▶ **What needs to be done**:
Whenever the string "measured" appears in a line below, please copy the line out.

Material provided: Begin

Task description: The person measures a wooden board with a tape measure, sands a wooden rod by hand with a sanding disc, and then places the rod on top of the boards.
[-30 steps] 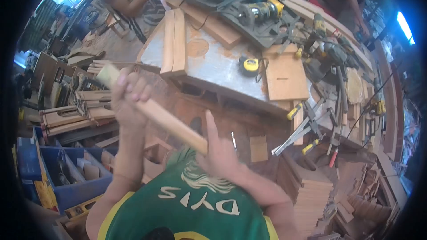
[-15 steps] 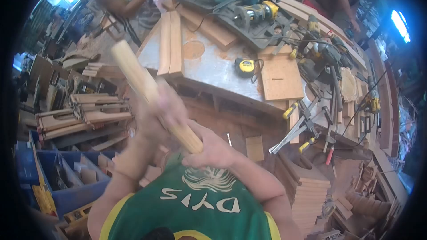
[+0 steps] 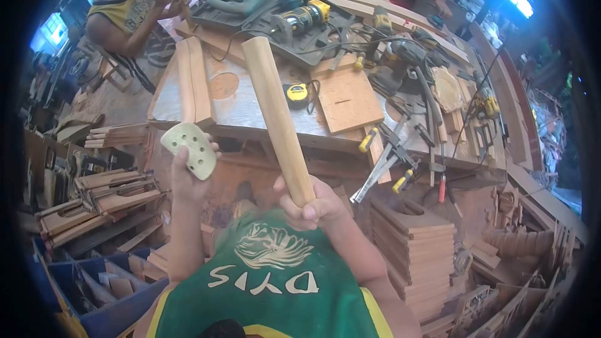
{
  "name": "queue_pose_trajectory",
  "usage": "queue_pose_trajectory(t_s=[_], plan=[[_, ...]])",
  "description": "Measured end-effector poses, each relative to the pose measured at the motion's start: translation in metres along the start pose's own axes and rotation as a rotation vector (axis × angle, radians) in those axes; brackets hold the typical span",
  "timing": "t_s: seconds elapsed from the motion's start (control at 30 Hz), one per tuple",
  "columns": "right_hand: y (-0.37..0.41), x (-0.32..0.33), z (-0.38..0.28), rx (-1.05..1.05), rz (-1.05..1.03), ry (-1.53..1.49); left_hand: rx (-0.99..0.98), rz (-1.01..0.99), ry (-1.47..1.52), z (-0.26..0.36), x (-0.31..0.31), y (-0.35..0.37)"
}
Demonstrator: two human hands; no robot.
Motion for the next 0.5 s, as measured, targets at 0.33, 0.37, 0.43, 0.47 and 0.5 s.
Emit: queue_pose_trajectory(t_s=[0.33,0.37,0.43,0.47,0.5], plan=[[-0.006,-0.010,0.035,-0.047,-0.159,-0.206,0.014,-0.202,-0.101,-0.031,-0.067,0.032],[-0.007,-0.011,0.039,-0.032,-0.179,-0.202,0.035,-0.203,-0.076,-0.036,-0.073,0.038],[-0.010,-0.011,0.043,-0.053,-0.174,-0.190,0.117,-0.268,-0.059,-0.047,-0.080,0.039],[-0.011,-0.010,0.046,-0.061,-0.171,-0.183,0.160,-0.302,-0.051,-0.052,-0.084,0.039],[-0.011,-0.008,0.050,-0.089,-0.155,-0.165,0.190,-0.274,-0.057,-0.051,-0.093,0.040]])
Point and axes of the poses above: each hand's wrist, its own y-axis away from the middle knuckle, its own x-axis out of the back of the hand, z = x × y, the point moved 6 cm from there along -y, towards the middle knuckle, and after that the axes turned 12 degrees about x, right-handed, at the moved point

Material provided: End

▶ **Result for this task**:
  "description": "Measured end-effector poses, each relative to the pose measured at the motion's start: translation in metres along the start pose's own axes and rotation as a rotation vector (axis × angle, radians) in those axes; brackets hold the typical span",
Motion for the next 0.5 s, as measured, targets at 0.33, 0.37, 0.43, 0.47 and 0.5 s.

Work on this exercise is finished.